Kinderkrankheiten, Zusatzkredite und Rüffel
Die digitale Polizei- und Justizplattform Nevo/Rialto hat eine schwierige Geschichte: 2017 als gemeinsames Projekt von Kantonspolizei und Staatsanwaltschaft lanciert, kämpfte die Software mit schwerwiegenden Kinderkrankheiten und konnte nur mit mehreren Zusatzkrediten praxistauglich gemacht werden.
(Keystone-SDA) Von einem schweizweit einzigartigen Pionierprojekt, das auch andere Polizeien und Staatsanwaltschaften interessieren sollte, blieb am Ende vor allem eines: Ernüchterung.
Die Informatiklösung sei wenig zuverlässig, viel zu langsam und fehleranfällig hiess es schon kurz nach der Einführung bei der Polizei. So könne man nicht arbeiten, so die Kritik.
Der Kanton musste nachbessern, der Grosse Rat sprach zähneknirschend Nachkredite.
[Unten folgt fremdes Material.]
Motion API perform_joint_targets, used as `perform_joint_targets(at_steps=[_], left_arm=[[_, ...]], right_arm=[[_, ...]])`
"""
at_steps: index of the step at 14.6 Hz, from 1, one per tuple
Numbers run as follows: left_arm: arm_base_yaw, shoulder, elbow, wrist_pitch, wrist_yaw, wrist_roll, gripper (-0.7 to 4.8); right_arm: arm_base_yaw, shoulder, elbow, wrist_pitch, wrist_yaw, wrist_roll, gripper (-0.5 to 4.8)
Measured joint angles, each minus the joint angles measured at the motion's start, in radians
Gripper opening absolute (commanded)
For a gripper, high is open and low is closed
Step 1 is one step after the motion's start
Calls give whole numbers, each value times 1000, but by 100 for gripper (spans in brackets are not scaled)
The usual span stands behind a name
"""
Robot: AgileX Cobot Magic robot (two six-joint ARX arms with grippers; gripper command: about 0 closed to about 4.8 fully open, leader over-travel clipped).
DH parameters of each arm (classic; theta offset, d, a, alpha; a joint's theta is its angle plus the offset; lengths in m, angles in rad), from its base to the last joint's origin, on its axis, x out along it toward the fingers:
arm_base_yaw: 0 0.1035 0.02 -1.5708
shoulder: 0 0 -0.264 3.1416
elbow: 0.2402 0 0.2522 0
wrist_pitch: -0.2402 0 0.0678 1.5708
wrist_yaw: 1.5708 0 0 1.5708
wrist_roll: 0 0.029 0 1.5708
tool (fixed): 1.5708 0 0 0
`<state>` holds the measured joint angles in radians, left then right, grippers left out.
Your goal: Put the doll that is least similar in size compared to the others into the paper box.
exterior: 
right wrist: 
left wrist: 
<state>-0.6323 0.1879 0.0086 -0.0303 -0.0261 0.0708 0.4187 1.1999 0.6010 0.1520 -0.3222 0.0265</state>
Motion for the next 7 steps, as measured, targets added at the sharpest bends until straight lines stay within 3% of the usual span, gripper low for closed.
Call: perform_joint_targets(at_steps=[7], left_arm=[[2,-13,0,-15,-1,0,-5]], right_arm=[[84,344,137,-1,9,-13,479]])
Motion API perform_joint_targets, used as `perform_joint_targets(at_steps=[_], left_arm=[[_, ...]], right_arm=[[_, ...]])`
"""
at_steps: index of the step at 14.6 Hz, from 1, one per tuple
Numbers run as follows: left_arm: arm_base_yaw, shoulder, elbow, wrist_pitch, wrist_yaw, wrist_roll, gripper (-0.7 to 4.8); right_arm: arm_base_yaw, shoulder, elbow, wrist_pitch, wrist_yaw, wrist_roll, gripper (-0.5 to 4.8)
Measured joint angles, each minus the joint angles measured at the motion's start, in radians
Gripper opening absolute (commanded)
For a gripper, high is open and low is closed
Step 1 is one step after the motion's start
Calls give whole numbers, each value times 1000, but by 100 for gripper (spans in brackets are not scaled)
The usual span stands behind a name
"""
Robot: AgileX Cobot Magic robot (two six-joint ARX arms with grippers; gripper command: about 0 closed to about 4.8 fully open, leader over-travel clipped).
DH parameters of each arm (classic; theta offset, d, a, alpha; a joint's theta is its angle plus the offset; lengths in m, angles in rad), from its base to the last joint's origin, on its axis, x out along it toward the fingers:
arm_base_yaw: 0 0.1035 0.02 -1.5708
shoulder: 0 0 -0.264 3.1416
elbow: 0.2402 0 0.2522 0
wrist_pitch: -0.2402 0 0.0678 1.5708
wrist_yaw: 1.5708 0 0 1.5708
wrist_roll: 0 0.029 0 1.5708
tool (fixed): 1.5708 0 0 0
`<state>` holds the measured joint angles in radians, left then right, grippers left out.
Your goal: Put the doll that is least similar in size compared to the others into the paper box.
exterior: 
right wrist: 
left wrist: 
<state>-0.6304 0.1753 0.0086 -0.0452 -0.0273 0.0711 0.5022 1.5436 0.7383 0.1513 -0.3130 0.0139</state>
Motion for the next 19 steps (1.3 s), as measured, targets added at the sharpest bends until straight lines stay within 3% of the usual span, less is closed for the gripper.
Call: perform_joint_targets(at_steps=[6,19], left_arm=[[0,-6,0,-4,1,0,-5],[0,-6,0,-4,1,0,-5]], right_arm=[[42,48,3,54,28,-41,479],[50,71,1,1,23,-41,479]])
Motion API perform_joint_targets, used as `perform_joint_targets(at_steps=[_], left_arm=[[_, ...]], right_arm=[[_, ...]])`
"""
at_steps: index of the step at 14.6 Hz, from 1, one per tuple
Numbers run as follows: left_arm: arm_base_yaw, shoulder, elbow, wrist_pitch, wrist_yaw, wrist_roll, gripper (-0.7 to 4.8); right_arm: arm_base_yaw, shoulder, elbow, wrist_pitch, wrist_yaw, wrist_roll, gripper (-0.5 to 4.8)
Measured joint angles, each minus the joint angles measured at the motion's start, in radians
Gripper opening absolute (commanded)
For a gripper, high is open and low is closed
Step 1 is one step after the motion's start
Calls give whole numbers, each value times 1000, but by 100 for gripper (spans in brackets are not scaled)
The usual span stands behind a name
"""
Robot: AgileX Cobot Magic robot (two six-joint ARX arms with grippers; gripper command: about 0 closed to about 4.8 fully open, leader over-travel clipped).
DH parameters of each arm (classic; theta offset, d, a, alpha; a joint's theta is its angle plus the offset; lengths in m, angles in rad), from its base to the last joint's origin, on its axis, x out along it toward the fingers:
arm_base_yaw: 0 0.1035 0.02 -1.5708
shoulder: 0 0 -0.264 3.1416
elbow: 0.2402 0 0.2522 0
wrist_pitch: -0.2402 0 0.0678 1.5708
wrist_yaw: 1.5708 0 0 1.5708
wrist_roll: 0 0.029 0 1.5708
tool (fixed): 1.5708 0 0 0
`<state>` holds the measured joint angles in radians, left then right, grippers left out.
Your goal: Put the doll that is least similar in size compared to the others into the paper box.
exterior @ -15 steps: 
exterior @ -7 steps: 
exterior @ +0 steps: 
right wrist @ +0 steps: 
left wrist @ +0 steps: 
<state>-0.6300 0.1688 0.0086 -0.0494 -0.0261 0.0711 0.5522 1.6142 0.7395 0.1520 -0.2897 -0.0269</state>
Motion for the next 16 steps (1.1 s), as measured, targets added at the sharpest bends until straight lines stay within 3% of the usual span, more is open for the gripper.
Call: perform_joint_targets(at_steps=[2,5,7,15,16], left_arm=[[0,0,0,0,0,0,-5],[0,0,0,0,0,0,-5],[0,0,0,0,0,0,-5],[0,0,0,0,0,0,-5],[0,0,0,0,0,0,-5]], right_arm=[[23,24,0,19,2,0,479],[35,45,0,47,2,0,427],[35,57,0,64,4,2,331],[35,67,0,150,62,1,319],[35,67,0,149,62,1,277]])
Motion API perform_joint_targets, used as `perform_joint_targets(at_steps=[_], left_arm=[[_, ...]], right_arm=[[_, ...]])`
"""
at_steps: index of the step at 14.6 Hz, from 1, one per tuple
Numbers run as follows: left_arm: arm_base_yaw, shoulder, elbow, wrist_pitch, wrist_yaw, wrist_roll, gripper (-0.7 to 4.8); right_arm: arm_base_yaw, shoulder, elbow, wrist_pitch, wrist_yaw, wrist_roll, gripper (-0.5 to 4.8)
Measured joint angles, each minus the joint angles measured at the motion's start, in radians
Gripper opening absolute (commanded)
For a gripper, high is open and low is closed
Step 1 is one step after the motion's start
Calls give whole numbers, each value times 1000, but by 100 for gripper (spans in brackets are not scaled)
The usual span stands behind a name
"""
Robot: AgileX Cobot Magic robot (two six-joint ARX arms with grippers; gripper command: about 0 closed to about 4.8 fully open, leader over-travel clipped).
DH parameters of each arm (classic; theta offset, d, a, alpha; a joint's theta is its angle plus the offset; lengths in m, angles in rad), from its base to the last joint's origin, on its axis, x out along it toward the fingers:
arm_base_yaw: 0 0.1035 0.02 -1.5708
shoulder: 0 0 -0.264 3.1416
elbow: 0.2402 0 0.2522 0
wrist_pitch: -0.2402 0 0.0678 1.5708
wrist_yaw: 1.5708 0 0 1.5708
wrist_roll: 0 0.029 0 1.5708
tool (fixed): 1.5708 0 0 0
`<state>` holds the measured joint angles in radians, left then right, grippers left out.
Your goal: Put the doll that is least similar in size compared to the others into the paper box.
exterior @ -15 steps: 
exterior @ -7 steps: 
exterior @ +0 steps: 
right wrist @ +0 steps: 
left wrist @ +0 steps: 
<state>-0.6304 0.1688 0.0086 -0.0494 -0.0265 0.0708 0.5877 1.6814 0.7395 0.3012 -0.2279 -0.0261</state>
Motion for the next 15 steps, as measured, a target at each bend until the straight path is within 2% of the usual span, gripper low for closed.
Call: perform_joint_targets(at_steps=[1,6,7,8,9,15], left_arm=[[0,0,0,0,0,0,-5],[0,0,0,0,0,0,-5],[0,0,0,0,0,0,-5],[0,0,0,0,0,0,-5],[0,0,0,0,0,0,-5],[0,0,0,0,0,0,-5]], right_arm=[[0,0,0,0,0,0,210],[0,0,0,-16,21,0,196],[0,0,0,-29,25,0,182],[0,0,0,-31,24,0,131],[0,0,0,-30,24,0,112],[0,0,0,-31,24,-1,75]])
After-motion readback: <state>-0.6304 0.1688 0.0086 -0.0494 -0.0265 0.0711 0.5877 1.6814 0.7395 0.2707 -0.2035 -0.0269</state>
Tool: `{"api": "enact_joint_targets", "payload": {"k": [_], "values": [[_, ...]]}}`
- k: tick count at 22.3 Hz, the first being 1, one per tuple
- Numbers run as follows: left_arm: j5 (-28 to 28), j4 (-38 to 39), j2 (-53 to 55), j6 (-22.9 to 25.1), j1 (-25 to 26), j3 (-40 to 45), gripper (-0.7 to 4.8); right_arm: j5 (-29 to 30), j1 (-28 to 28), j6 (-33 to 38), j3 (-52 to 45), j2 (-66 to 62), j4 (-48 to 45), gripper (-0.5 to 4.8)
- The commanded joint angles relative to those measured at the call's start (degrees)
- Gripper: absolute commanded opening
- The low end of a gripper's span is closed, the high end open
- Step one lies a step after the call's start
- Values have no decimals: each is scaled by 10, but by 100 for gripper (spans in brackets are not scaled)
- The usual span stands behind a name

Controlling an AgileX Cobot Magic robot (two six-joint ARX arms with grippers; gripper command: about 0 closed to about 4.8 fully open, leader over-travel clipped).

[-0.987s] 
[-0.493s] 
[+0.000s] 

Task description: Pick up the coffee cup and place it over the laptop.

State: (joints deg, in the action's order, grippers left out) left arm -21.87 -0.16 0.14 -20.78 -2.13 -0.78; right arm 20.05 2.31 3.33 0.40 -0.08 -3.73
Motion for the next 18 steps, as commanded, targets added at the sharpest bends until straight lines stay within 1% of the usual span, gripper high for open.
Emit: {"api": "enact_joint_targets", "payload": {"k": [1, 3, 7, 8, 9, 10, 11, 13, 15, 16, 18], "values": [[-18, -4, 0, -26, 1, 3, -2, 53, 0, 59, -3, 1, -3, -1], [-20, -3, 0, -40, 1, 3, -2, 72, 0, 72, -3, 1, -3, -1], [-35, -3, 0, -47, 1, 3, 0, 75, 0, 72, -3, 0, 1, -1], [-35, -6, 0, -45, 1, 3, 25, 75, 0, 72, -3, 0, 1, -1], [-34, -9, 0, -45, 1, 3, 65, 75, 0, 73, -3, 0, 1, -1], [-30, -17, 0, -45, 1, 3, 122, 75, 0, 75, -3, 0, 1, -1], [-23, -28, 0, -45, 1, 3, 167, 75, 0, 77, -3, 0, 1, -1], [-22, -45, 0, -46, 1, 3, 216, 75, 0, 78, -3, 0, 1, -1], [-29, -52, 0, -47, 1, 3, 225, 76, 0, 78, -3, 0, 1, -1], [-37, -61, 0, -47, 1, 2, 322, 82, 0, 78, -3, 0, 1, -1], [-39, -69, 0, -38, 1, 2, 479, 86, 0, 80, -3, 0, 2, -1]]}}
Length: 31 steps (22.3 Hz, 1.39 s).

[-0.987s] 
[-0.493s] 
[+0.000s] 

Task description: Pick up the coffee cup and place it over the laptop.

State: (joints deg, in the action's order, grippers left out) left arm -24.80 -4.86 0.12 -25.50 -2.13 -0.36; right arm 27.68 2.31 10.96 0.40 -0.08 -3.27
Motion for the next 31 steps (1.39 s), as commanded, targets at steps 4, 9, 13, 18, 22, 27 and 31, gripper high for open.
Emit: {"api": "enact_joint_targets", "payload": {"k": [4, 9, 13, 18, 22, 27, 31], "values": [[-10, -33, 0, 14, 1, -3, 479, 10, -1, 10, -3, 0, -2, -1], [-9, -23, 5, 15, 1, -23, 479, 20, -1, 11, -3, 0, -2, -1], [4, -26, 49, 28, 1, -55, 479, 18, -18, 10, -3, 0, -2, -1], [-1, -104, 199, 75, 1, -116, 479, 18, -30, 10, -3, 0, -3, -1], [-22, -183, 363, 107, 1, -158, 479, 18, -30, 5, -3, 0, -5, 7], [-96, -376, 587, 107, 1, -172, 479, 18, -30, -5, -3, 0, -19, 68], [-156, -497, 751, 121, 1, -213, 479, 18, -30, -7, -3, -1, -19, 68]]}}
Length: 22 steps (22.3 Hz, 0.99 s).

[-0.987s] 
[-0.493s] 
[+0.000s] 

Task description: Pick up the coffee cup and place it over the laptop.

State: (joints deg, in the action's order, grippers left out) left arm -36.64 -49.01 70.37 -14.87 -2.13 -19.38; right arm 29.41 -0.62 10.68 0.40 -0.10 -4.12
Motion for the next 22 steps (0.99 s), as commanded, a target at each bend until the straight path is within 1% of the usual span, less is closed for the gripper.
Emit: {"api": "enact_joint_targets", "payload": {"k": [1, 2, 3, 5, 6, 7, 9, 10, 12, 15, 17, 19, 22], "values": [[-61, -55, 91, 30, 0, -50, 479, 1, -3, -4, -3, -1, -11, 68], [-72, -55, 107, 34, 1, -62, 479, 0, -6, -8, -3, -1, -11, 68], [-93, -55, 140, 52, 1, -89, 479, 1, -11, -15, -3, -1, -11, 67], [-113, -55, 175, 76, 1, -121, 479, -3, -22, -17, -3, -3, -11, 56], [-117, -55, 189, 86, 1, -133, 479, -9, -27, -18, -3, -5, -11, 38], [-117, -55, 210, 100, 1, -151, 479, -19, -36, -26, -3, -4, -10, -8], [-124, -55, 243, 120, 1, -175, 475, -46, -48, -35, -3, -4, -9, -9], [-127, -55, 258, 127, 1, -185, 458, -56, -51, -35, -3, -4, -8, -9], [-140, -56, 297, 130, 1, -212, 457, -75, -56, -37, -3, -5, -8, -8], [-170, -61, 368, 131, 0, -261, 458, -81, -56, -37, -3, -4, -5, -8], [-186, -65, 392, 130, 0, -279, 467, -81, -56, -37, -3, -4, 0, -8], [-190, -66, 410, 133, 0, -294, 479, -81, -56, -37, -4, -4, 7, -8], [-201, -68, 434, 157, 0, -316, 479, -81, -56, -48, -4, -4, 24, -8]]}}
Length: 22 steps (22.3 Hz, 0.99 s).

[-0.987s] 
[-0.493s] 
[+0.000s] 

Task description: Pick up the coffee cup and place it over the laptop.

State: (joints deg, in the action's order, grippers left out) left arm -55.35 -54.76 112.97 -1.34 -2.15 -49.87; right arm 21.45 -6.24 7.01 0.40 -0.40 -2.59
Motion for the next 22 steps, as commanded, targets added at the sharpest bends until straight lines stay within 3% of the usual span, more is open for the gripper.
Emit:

Statt rund 13 Millionen Franken kostete das System bis heute über 23 Millionen. Bei der Polizei laufe die Plattform unterdessen seit drei Jahren «zufriedenstellend», hiess es am Donnerstag in einer Mitteilung des Kantons. Begeisterung klingt anders.
Die Brücke zur Staatsanwaltschaft ist bisher nur zu kleine Teilen umgesetzt.
Die bernische Finanzkontrolle wies auf verschiedene Risiken hin, etwa dass der Kanton Bern mit dem System Neuland betrete. Für ihn als bis dato einzigen Nutzer könnte der Betrieb teuer werden.
Auch die Geschäftsprüfungskommission des bernischen Grossen Rates beschäftigte sich mit dem Projekt. Der Kanton solle künftig auf Eigenentwicklungen im Informatikbereich verzichten, riet sie. Das Projekt sei massiv unterschätzt worden, so die Kommission 2023 in einem Bericht.
2024 doppelte die Kommission nach. Sie wollte den Regierungsrat nicht so einfach aus der Verantwortung entlassen, wie dieser gerne gehabt hätte. Er müsse verantwortlich zeichnen, bis der Datenaustausch zwischen Justiz und Polizei laufe, so die Kommission. Auch das Parlament, forderte mehr Verantwortung von der Regierung.